Muhamad Arkoun è professore emerito di Storia del pensiero islamico alla Sorbona di Parigi.

In alcuni paesi musulmani, come l’Algeria, il codice islamico è diventato terreno di scontro tra chi vuole aggiornarlo e chi invece ne difende l’integrale validità. Qual è la posta in gioco in questo conflitto?
Il dibattito, che percorre le società musulmane, vede contrapporsi i fautori di una laicizzazione del diritto ai fautori di una sua sacralizzazione ancora più spinta. Il dibattito che ruota intorno al diritto islamico, in particolare riguardo alla condizione della donna, è una questione religiosa e politica che divide ferocemente gli schieramenti. Se vogliamo fare un paragone possiamo pensare alla divisione che attraversò gli europei prima della Rivoluzione francese intorno all’applicazione del diritto canonico a tutta la società o solamente ad una sua parte, ossia limitandolo alla Chiesa e ai suoi fedeli, senza estenderlo allo spazio pubblico e ai cittadini.

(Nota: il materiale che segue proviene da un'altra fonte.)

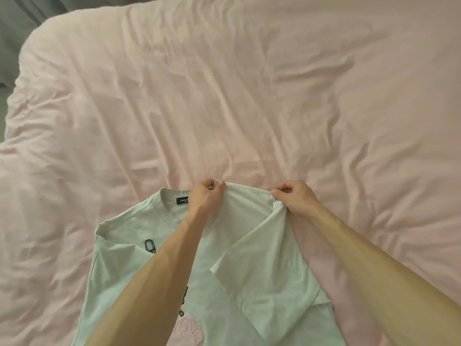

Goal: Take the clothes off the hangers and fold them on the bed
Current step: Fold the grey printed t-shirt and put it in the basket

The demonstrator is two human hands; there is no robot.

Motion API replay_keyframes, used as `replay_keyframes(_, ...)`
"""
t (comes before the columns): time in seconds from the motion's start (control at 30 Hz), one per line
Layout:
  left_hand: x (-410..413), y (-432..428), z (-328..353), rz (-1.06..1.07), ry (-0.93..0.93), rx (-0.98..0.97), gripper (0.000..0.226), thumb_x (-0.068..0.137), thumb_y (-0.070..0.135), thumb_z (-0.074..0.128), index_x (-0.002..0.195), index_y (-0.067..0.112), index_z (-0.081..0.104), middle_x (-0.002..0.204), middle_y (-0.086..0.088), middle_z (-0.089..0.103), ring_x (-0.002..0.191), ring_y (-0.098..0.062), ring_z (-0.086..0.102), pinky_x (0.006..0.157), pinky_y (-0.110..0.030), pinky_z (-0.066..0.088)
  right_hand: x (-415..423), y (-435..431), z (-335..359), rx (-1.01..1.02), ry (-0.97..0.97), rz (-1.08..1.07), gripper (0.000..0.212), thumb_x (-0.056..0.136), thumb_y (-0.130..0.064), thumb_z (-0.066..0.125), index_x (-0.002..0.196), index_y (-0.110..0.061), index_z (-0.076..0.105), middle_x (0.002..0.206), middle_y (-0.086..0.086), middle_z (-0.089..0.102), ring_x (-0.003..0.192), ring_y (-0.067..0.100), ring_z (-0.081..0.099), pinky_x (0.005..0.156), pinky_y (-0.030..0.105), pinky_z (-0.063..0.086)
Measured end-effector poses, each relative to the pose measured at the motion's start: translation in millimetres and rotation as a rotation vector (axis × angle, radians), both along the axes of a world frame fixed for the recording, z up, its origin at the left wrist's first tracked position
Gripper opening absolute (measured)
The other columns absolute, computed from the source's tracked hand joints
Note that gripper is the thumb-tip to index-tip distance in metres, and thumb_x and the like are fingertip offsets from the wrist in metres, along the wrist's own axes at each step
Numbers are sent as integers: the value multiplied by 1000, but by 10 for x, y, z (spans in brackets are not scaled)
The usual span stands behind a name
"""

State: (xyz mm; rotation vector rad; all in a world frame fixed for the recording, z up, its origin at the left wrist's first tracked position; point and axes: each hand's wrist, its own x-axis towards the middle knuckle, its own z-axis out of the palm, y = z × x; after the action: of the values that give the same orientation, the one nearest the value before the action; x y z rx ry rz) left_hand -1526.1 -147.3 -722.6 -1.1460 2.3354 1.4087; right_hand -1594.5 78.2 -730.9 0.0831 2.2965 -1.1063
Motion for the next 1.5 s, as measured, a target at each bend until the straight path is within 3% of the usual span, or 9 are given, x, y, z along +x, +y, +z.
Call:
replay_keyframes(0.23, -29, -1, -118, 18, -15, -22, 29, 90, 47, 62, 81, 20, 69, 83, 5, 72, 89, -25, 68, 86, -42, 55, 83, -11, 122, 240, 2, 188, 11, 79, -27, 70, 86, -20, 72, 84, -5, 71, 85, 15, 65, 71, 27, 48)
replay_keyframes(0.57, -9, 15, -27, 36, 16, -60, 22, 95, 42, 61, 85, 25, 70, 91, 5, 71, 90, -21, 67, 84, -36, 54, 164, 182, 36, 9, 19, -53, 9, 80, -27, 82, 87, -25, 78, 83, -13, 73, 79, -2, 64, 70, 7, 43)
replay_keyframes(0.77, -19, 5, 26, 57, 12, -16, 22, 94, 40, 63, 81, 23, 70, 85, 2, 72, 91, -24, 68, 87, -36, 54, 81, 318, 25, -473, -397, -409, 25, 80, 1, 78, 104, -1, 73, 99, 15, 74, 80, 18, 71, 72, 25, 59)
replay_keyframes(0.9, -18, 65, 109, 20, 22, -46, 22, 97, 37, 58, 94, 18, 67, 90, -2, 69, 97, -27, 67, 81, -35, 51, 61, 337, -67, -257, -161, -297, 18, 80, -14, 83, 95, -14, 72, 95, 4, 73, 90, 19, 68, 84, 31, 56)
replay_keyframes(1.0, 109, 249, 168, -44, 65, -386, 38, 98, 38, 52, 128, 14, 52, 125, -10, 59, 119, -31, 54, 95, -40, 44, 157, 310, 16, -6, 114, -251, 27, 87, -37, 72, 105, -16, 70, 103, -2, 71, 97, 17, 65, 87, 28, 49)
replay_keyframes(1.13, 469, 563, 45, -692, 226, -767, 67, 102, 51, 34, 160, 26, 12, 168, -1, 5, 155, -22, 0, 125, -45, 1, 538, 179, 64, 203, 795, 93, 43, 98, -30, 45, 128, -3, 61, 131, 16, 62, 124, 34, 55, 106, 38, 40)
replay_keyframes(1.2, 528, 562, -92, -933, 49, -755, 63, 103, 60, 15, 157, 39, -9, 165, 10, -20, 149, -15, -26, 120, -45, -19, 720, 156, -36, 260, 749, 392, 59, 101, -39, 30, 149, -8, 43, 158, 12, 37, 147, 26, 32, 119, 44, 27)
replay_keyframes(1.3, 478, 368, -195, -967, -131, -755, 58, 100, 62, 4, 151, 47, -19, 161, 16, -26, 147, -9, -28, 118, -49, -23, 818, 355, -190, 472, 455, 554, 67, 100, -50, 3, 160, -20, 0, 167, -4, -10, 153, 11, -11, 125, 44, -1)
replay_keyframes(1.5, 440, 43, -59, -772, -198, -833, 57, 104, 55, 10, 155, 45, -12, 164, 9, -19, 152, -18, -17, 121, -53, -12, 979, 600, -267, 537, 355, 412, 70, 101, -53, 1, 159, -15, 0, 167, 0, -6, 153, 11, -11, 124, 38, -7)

Finché non si saranno prodotte nuove condizioni culturali e intellettuali che portino ad una desacralizzazione del diritto islamico, i paesi musulmani saranno sconvolti da questo conflitto, particolarmente violento in Algeria.
In che modo si può desacralizzare un corpus giuridico ritenuto addirittura d’origine divina?
Vi sono due modi per desacralizzare un corpus giuridico. Il primo, pacifico, si avvale dell’insegnamento di un’interpretazione moderna e critica dell’origine storica di questo diritto, ma richiede molto tempo, e gli stati non favoriscono un insegnamento di questo genere. Desacralizzare pacificamente rendendo intelligibili i meccanismi storici e sociali che hanno portato alla formazione del corpus giuridico islamico, sarebbe infatti una strada percorribile. Per esempio, supponiamo che lo stato algerino avesse deciso di favorire l’insegnamento dell’interpretazione moderna del diritto islamico, del tipo di quello che impartivo alla Sorbona negli anni Sessanta e Settanta; questo avrebbe potuto provocare un movimento d’idee in Algeria. Ma all’epoca un articolo che proponesse un’interpretazione critica del diritto musulmano non poteva assolutamente superare le maglie della censura algerina. Tutto il sistema educativo messo in piedi dall’Fln (il partito unico al potere dal 1962 al 1991, ndr) insegnava la teoria tradizionale dell’origine divina del diritto musulmano. I giovani algerini hanno appreso sui banchi di scuola questa teoria e adesso la mettono in pratica. Insomma, la via pacifica è fallita per colpa degli stati.
Perché questo? Perché la costituzione degli stati nazionali negli anni Cinquanta e Sessanta ha portato a privilegiare il monolitismo. Quando lo stato algerino è nato, nel 1962, il governo si è detto: "Vogliamo costruire la nazione algerina e per far ciò occorre un codice giuridico unico, certamente non una pluralità di codici". Quando l’Italia si è unificata ha fatto la stessa cosa. Anche la Francia repubblicana si è costruita in questo modo. Quindi, il monolitismo è voluto dallo stato nazionale, non dall’islam. Non bisogna addossare tutte le responsabilità all’islam come religione. L’islam come religione è stato utilizzato dagli stati come strumento per unificare la nazione.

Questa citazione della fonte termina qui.